• [PROBLEM REQUIREMENTS] The string "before" appears in some lines of the data. Report how many, with no other words.

=== Begin Enclosure ===

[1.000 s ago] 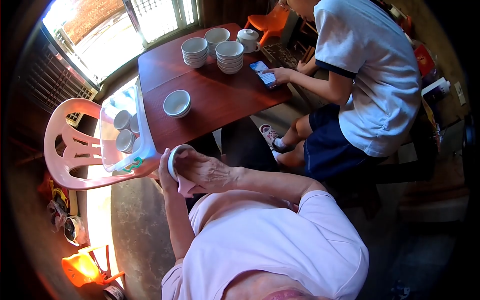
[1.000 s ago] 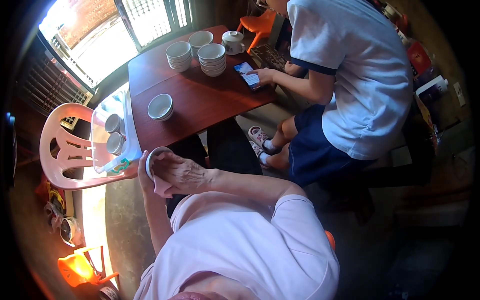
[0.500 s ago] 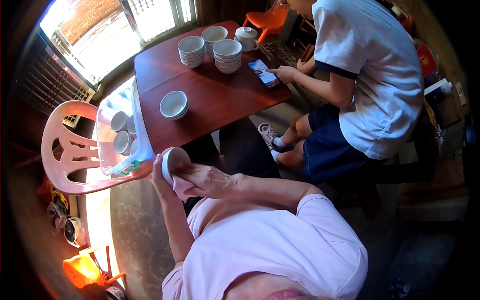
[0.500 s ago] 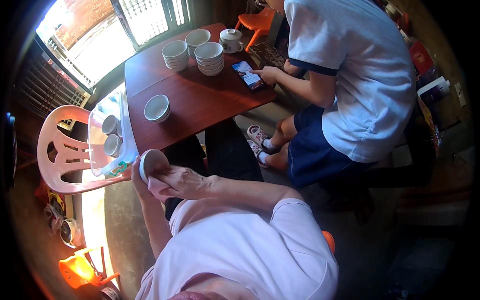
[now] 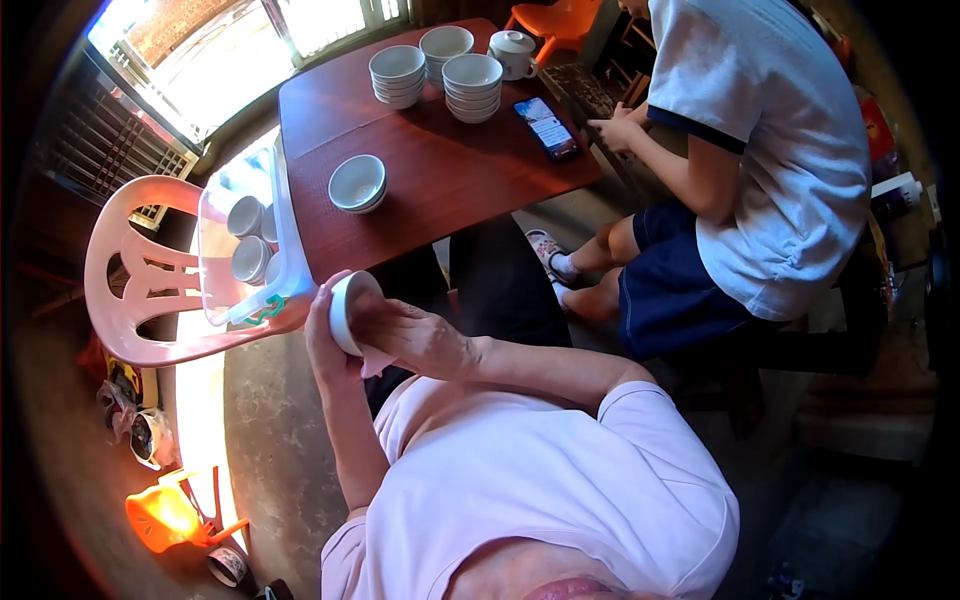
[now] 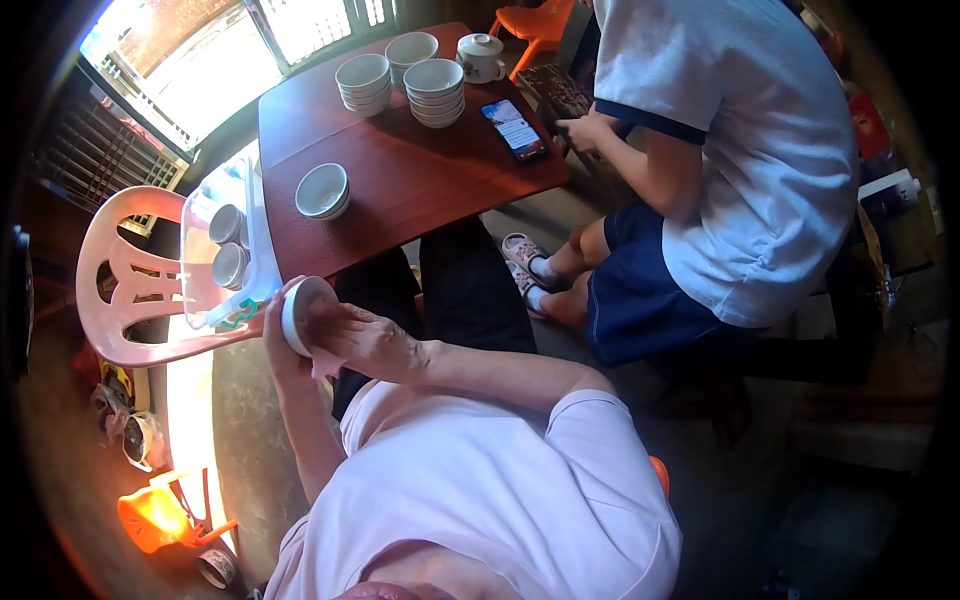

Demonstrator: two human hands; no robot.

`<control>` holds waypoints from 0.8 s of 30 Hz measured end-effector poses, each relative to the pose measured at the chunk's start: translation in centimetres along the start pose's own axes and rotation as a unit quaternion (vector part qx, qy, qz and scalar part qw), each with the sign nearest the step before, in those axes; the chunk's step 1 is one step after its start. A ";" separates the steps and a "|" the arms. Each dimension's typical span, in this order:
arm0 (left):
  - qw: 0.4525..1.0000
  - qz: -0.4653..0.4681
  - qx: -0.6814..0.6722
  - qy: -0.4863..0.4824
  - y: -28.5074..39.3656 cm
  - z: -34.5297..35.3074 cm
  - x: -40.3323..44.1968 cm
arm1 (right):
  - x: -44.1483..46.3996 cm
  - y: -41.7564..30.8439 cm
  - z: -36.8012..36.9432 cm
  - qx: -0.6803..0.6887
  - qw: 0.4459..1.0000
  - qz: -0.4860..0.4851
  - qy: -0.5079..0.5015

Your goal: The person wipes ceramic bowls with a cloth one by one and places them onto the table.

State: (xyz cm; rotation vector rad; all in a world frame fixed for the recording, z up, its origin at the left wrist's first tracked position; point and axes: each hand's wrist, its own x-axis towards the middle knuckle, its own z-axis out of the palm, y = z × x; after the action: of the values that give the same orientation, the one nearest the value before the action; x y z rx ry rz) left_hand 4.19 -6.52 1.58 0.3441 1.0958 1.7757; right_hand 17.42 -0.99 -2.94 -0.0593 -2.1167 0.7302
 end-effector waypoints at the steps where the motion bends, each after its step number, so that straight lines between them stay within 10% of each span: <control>1: 0.999 0.039 0.034 0.015 -0.4 0.1 0.1 | 0.0 -0.3 -0.2 0.059 0.997 0.046 -0.018; 3: 0.985 0.118 0.122 0.024 -0.8 0.9 -0.3 | 0.4 -1.1 -0.3 0.258 0.933 0.250 -0.016; 6: 0.926 0.283 0.250 0.023 -2.1 1.9 -0.5 | 3.2 -1.3 -2.0 0.635 0.610 0.459 0.122; 7: 0.922 0.296 0.250 0.029 -3.3 0.7 0.3 | 3.7 -1.0 -2.0 0.632 0.611 0.458 0.131; 10: 0.957 0.204 0.199 -0.053 -1.7 -0.9 1.0 | 2.0 -2.3 -0.8 0.306 0.882 0.357 0.038; 12: 0.988 0.108 0.105 0.021 -0.6 1.6 -1.1 | -0.7 -0.9 1.5 -0.006 0.999 0.044 0.001; 14: 0.985 0.083 0.153 0.001 -0.6 0.5 -0.6 | 0.2 -0.9 0.8 0.036 0.996 -0.025 0.075; 15: 0.976 0.122 0.179 -0.004 -1.2 0.6 -0.4 | 0.1 -1.4 -0.3 0.162 0.973 0.164 0.009; 16: 0.956 0.172 0.233 -0.045 -1.1 0.8 -0.3 | 0.3 -2.2 -1.4 0.278 0.894 0.346 -0.058; 20: 0.892 0.297 0.316 -0.129 -2.7 -0.3 0.6 | 3.3 -0.1 -3.6 0.647 0.567 0.494 0.128; 24: 0.989 0.102 -0.041 -0.103 -1.8 -0.4 0.9 | 2.0 -0.3 -3.5 0.387 0.834 0.389 0.048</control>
State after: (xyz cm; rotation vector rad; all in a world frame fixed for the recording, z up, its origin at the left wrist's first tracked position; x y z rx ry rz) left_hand 4.52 -5.80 -0.30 0.5924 0.8635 1.9104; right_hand 18.88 1.08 0.25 -0.5220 -1.5019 1.9715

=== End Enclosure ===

• [WRITTEN SOLUTION] 2